Aino closed her eyes, the feeling of impending vomit fading. The room was too bright, and she squinted, watching the people move around her. Benny came over and took her hand. “How you doing, kid?”
“Benny, why are you here?”
“Why wouldn’t I be as the only relative to my sweet niece. I had to come check on you. Condor is out cold anyway.”
“Is he all right?”
“Yeah, the nurse said that they gave him a shot because he was in a lot of pain. It knocked him out.”
“What’s going on at the club? How is what’s her name working out?”
“I presume you mean Seuss?”
“Yeah, that’s it. I’m stoned, Benny.”
“I see that. Seuss is doing fine. She was a good choice. I think her and Kevin hit it off big. How is Condor?”
“I don’t know. I think I cheered him up a little, but he is really down. I’m so afraid he is going to push me out of his life. I never felt like this before. I never cared if a man wasn’t there in the morning. I used to throw them out so I didn’t have to deal with them. I don’t know how to handle what I am feeling.”
“Give him some time, Aino. He is hurting, and he is not any more secure in his feelings than you are. I know he loves you, and he knows it, too. Don’t let him push you away.”
“Sir, are you a family member?”
“I am the only family she has. I was on my way down from seeing her fiancé who is upstairs, and I wanted to see how she was. I can’t stay anyway.” He leaned and kissed Aino on the cheek. “Things will get better.”
“If they don’t, we are both in trouble.”
Benny chuckled and let the nurse chase him from the room. She returned to Aino and handed her a glass of ginger ale. “Feeling up to a trip upstairs?”

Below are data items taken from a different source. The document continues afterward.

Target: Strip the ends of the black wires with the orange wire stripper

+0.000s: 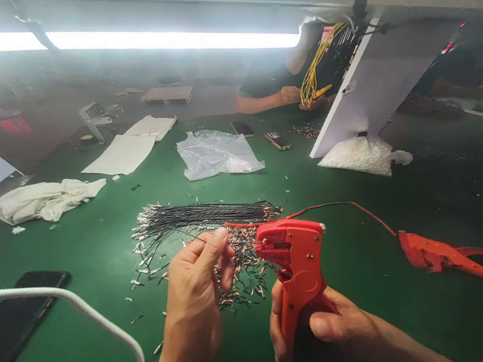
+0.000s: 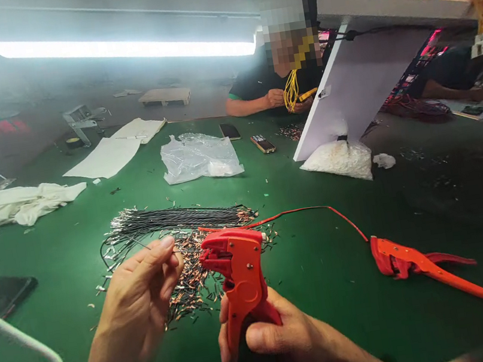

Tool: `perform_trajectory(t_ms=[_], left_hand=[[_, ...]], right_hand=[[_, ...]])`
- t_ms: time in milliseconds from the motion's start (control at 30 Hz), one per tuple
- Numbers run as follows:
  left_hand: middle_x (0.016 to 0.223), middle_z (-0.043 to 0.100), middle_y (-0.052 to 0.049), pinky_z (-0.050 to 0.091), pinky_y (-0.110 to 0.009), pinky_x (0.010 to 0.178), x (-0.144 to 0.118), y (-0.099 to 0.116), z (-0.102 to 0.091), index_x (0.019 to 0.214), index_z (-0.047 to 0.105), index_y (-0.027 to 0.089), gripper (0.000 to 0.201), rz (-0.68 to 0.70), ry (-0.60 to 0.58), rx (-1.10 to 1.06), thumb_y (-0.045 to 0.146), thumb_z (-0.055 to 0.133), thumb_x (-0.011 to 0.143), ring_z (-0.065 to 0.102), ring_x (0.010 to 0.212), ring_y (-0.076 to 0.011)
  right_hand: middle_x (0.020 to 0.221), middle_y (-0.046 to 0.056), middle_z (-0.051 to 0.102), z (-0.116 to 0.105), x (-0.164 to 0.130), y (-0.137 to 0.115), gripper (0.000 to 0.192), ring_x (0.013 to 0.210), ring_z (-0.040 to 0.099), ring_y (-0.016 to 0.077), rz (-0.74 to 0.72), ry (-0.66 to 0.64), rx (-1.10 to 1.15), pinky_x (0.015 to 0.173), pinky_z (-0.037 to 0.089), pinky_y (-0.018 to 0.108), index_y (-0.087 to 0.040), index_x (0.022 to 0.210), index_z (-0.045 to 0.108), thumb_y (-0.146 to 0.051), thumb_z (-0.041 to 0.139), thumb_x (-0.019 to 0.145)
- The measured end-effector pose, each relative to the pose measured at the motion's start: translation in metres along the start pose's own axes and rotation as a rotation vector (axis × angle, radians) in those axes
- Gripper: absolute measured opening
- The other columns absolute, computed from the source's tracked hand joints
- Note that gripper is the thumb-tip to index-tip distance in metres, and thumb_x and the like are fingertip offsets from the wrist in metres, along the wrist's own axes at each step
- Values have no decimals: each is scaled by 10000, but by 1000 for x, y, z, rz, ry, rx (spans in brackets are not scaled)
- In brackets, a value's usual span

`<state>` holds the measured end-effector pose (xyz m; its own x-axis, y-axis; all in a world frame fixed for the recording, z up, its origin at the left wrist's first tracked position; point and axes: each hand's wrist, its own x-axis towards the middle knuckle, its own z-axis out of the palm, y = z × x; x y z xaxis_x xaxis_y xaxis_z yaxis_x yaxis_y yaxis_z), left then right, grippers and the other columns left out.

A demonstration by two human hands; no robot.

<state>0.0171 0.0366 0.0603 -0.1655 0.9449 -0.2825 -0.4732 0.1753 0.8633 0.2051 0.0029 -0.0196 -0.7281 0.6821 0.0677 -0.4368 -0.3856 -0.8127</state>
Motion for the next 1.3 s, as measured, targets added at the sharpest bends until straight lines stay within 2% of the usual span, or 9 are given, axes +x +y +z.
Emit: perform_trajectory(t_ms=[133, 267, 433, 667, 867, 1067, 1200, 1300], left_hand=[[510, 560, 31, 310, -136, 406, -4, -5, 3, 559, 611, 128, 345, -7, -12, 25, 400, 812, 631, 390, 364, 1], [525, 565, 39, 325, -130, 433, -6, -12, 6, 595, 613, 136, 325, 5, 26, 15, 394, 800, 659, 389, 383, 4], [549, 576, 42, 332, -135, 442, -4, -15, 7, 609, 603, 141, 320, 34, 59, -17, 389, 801, 649, 393, 394, 1], [523, 545, 42, 340, -141, 450, -3, -15, 6, 578, 584, 140, 342, 11, 10, 25, 397, 792, 664, 384, 399, -3], [485, 501, 41, 284, -154, 402, -4, -11, 2, 543, 575, 139, 349, -22, -13, 41, 390, 803, 629, 365, 383, -12], [479, 490, 42, 267, -137, 406, -3, -9, -3, 540, 566, 141, 347, -59, -54, 77, 379, 789, 657, 362, 393, -8], [500, 492, 44, 290, -139, 414, -4, -9, -2, 541, 557, 145, 370, -69, -29, 77, 401, 814, 614, 369, 423, -18], [499, 482, 49, 280, -146, 409, -4, -9, -2, 542, 544, 147, 395, -82, -6, 69, 420, 825, 591, 347, 425, -20]], right_hand=[[933, 142, 674, 2, 1, 1, 405, 826, 657, 227, -21, 22, -26, 769, 473, 396, -132, 1135, 504, -408, 632, 868], [921, 136, 672, 1, 1, 5, 426, 792, 653, 214, -23, 1, -16, 729, 474, 367, -138, 1144, 489, -419, 642, 862], [919, 128, 671, -1, 0, 7, 444, 789, 645, 204, 23, -26, -23, 740, 472, 350, -149, 1133, 478, -448, 652, 854], [856, 107, 660, 0, -1, 6, 439, 749, 634, 193, 56, 45, -27, 713, 475, 336, -153, 1047, 494, -496, 667, 834], [781, 63, 622, -4, -1, 12, 426, 671, 596, 146, 78, 21, 8, 650, 473, 283, -160, 983, 501, -486, 708, 802], [699, 48, 604, -2, -3, 14, 380, 586, 566, 119, 43, 63, 1, 581, 456, 238, -137, 894, 536, -487, 673, 836], [628, 24, 584, 3, -6, 20, 404, 524, 533, 99, 24, 168, 26, 528, 436, 211, -141, 864, 528, -515, 676, 823], [573, 8, 555, 6, -5, 26, 426, 468, 503, 84, 29, 197, 14, 475, 415, 192, -147, 820, 515, -540, 677, 809]])
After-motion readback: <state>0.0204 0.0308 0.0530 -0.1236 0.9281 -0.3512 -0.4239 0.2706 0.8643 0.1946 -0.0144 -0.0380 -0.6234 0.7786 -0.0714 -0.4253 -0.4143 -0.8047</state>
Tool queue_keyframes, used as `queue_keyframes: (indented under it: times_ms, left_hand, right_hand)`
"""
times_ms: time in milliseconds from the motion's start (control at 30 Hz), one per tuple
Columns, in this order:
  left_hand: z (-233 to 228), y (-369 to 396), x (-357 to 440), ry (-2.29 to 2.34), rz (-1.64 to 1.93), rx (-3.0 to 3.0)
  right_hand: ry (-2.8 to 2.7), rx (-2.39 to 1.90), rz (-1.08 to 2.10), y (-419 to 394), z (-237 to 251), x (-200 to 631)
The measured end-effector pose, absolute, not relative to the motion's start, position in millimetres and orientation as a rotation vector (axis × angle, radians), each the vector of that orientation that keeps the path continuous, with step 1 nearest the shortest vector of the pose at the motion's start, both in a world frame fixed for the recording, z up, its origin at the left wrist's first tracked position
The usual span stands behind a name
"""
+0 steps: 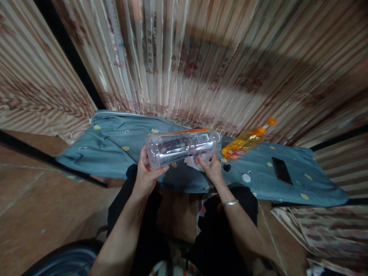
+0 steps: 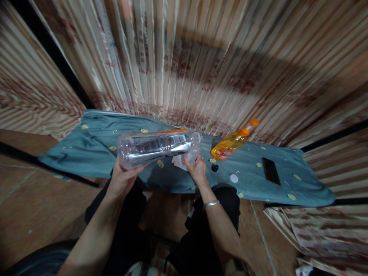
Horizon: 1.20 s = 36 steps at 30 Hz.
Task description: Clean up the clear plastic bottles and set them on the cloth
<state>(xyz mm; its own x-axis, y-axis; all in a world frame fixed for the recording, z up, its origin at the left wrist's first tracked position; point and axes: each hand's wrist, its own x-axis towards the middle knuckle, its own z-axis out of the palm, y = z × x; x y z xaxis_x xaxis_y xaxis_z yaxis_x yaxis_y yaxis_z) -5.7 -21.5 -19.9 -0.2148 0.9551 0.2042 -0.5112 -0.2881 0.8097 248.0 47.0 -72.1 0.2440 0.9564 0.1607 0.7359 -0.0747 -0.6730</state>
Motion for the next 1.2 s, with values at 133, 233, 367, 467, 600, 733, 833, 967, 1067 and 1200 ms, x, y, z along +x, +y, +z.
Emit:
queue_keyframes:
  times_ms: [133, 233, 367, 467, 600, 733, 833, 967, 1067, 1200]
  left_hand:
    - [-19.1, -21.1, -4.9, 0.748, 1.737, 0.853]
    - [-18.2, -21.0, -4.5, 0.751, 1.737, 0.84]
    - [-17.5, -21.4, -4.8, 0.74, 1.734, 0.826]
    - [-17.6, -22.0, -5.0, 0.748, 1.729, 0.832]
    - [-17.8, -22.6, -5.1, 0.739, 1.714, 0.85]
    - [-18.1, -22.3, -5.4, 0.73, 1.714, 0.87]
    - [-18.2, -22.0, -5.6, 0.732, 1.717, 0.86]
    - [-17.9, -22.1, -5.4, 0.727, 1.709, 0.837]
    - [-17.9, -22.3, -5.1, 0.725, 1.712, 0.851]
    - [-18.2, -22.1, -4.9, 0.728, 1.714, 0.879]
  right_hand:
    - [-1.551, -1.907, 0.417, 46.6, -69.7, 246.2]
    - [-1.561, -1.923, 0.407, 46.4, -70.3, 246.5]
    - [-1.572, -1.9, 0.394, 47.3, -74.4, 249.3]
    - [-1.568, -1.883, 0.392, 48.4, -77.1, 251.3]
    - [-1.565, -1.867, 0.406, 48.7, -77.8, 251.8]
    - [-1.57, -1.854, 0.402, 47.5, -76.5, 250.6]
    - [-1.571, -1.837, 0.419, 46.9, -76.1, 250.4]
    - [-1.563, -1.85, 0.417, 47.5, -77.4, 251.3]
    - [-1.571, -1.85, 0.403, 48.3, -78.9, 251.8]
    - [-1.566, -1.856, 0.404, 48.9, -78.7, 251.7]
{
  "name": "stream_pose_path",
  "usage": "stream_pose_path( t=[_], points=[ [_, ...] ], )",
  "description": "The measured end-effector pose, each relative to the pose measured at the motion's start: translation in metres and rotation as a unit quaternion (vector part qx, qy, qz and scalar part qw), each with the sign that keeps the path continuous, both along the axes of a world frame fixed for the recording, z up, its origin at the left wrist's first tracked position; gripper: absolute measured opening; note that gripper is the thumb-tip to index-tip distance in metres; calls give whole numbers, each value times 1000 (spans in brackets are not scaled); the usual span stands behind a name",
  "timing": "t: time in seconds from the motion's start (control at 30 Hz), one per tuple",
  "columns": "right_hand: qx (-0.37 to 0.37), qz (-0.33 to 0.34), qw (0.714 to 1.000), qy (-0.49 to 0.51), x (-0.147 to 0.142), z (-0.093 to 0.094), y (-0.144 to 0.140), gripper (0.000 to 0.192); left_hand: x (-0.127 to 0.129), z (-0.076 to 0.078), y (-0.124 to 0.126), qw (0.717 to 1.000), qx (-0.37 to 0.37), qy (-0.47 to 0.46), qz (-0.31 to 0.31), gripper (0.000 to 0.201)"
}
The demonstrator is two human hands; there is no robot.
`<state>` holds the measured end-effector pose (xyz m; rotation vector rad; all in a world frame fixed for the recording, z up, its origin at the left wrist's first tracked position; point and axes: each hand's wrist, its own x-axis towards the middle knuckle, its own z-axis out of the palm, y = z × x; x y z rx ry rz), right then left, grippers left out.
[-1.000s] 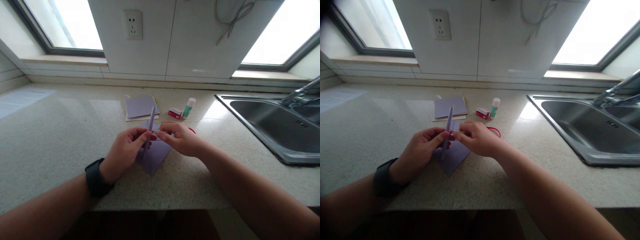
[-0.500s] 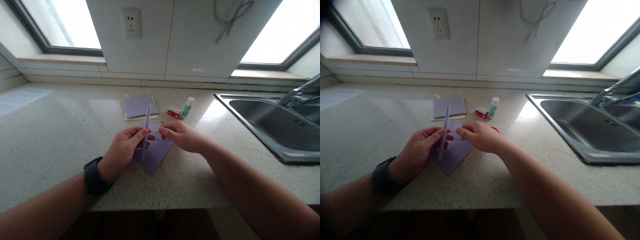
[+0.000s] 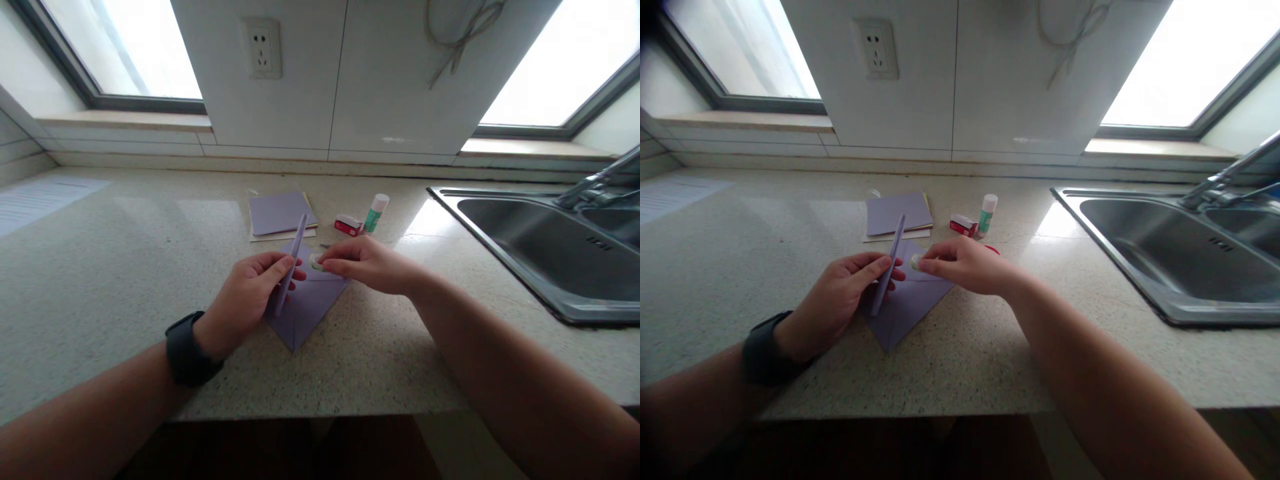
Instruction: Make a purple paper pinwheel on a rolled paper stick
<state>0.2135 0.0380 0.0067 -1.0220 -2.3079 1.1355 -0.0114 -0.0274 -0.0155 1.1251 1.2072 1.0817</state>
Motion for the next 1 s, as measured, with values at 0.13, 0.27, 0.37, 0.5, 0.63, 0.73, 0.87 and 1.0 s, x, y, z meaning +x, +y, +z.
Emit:
stream_pose_path(
  t=[0.13,0.27,0.37,0.5,0.63,0.73,0.87,1.0],
  points=[
    [-1,-34,999,19,7,3,5,36,-5,8,3,994,69,83,-1,29],
    [192,-120,947,-230,19,11,8,23,-14,21,9,975,102,194,-30,28],
    [198,-100,915,-336,28,15,10,20,-21,31,11,958,99,258,-79,29],
    [179,-100,921,-330,36,18,14,16,-24,42,9,935,96,322,-113,32],
    [113,-102,923,-354,42,23,17,23,-23,49,4,910,155,368,-112,29],
    [105,-107,916,-371,49,25,21,24,-22,51,3,897,187,385,-114,28],
    [108,-103,921,-360,59,23,26,23,-21,51,3,895,187,389,-114,29],
    [106,-94,909,-391,60,24,25,16,-20,50,2,900,181,378,-118,29]
  ],
)
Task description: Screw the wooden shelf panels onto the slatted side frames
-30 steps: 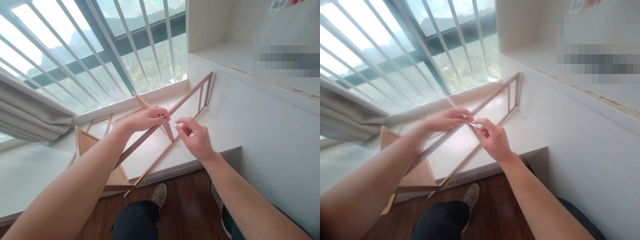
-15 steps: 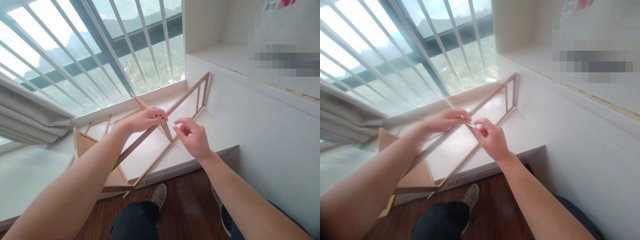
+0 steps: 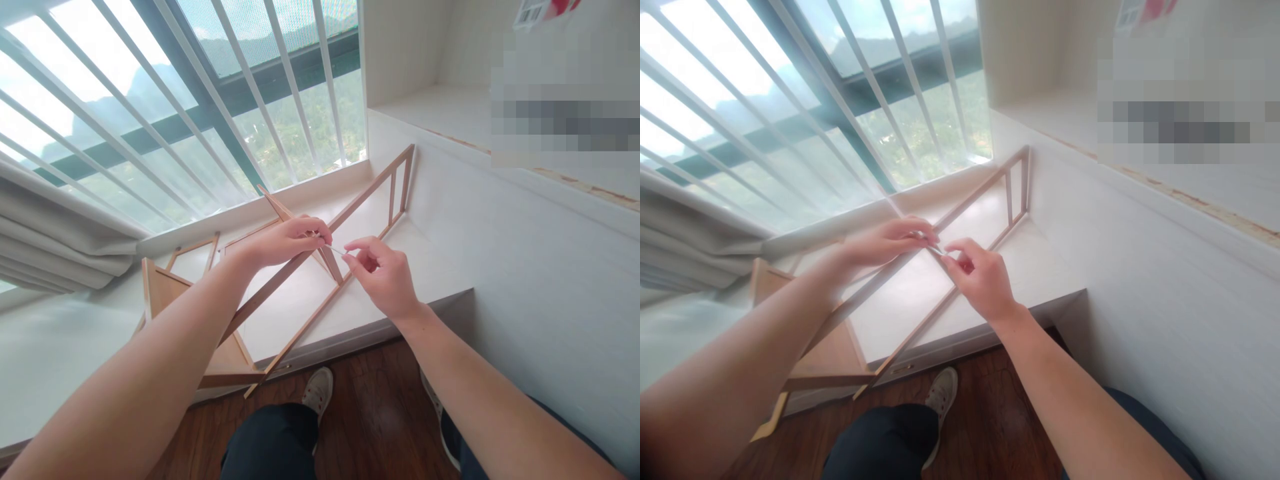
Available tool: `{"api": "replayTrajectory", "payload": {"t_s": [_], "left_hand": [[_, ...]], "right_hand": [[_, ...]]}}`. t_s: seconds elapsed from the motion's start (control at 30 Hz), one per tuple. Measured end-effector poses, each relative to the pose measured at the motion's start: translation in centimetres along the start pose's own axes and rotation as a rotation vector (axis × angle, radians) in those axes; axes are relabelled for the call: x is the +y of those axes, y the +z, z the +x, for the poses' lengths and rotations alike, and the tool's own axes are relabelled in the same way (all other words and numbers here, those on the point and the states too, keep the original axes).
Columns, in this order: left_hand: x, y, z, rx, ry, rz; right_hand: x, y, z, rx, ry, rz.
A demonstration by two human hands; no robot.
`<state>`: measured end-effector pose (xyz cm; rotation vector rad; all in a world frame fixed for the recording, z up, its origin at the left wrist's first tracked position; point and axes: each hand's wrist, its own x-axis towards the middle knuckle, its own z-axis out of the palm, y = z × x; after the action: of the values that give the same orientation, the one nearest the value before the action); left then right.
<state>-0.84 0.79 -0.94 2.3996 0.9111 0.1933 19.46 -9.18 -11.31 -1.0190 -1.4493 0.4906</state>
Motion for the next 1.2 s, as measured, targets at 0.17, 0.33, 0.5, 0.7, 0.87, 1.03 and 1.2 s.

“I guess,” she said, taking the glass and sipping at it. “Can I have something to eat?”
“I will have a light meal sent up to you. Don’t try and overdo it though. Eat slowly.”
“Okay.”
“I will go get someone to bring you up to your room. Then I will come back and take the IV line out. Let someone know if you are in pain or you get sick again, okay?”
“I will.”
“Good.” The nurse walked away, leaving her with the bubbling glass of overly sweet soda.
She arrived back in the room a little while later. Condor was sitting up, eating a bowl of Jell-O. He smiled. “Everything went okay?”
“I guess so.”
“How are you feeling?”
“Like shit, and you?”
“About the same. We are a sad pair.” He chuckled and then instantly regretted it as pain flared in his ribs.
“Benny snuck in to see me and got thrown out.”